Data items
--

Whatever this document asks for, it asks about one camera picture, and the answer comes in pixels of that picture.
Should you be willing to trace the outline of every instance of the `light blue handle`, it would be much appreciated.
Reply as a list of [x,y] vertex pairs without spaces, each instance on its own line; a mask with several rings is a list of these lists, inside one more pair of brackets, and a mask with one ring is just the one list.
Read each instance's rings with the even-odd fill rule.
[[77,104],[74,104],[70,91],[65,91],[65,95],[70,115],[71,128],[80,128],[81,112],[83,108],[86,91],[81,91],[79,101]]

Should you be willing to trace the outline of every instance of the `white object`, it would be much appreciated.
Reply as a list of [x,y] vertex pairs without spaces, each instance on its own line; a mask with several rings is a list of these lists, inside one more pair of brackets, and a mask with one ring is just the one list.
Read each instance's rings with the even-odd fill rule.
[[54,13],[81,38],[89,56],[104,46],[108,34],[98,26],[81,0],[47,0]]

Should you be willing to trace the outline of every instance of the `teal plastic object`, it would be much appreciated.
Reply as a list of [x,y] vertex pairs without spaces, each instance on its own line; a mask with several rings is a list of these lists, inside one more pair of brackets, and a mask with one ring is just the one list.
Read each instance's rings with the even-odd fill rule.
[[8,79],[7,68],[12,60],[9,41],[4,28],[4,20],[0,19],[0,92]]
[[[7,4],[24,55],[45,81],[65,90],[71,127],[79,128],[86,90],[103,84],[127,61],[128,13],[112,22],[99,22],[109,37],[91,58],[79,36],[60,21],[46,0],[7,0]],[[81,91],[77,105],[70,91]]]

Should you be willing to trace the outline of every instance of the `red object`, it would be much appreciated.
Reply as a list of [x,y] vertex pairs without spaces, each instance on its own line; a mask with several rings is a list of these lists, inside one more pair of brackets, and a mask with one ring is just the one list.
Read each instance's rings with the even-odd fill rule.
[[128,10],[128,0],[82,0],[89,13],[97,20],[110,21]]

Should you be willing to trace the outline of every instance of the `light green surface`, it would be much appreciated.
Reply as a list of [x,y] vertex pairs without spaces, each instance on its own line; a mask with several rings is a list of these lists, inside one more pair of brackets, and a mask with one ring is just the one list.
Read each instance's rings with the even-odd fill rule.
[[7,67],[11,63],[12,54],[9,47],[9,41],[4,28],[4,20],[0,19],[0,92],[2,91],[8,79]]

--

* _WORK TASK_
Your job is to reproduce the data in full, with every line intact.

* _TASK SOLUTION_
Whatever this document asks for, it asks about one camera picture, and the answer comes in pixels of that picture.
Should you be willing to trace the outline of every instance of the `light blue handle`, it would be much appreciated.
Reply as a list of [x,y] vertex pairs without spaces, each instance on its own line; a mask with several rings is a list of these lists, inside one more pair of brackets, and a mask with one ring is just the one list.
Read each instance's rings with the even-odd fill rule.
[[77,104],[74,104],[70,91],[65,91],[65,95],[70,115],[71,128],[80,128],[81,112],[83,108],[86,91],[81,91],[79,101]]

Should you be willing to trace the outline of every instance of the `white object`, it would be much appreciated.
Reply as a list of [x,y] vertex pairs without spaces, each instance on its own line; a mask with several rings is a list of these lists, inside one more pair of brackets, and a mask with one ring is just the one list.
Read each instance's rings with the even-odd fill rule.
[[54,13],[81,38],[89,56],[104,46],[108,34],[98,26],[81,0],[47,0]]

Should you be willing to trace the outline of every instance of the `teal plastic object`, it would be much appreciated.
Reply as a list of [x,y] vertex pairs without spaces, each instance on its own line; a mask with several rings is a list of these lists, inside one more pair of brackets, and a mask with one ring is just the one list.
Read each instance's rings with the even-odd fill rule.
[[8,79],[7,68],[12,60],[9,41],[4,28],[4,20],[0,19],[0,92]]
[[[7,4],[24,55],[45,81],[65,90],[71,127],[79,128],[86,90],[103,84],[127,61],[128,13],[112,22],[99,22],[109,37],[91,58],[79,36],[60,21],[46,0],[7,0]],[[81,91],[77,105],[70,91]]]

Should you be willing to trace the outline of every instance of the `red object`, it would be much appreciated.
Reply as a list of [x,y] vertex pairs without spaces, each instance on its own line; a mask with several rings is a list of these lists, inside one more pair of brackets, and a mask with one ring is just the one list.
Read each instance's rings with the even-odd fill rule.
[[128,10],[128,0],[82,0],[89,13],[97,20],[110,21]]

Should you be willing to trace the outline of every instance of the `light green surface`, it would be much appreciated.
Reply as a list of [x,y] vertex pairs without spaces, each instance on its own line; a mask with several rings is a list of these lists, inside one more pair of brackets, and a mask with one ring is just the one list.
Read each instance's rings with the even-odd fill rule.
[[7,67],[11,63],[12,54],[9,47],[9,41],[4,28],[4,20],[0,19],[0,92],[2,91],[8,79]]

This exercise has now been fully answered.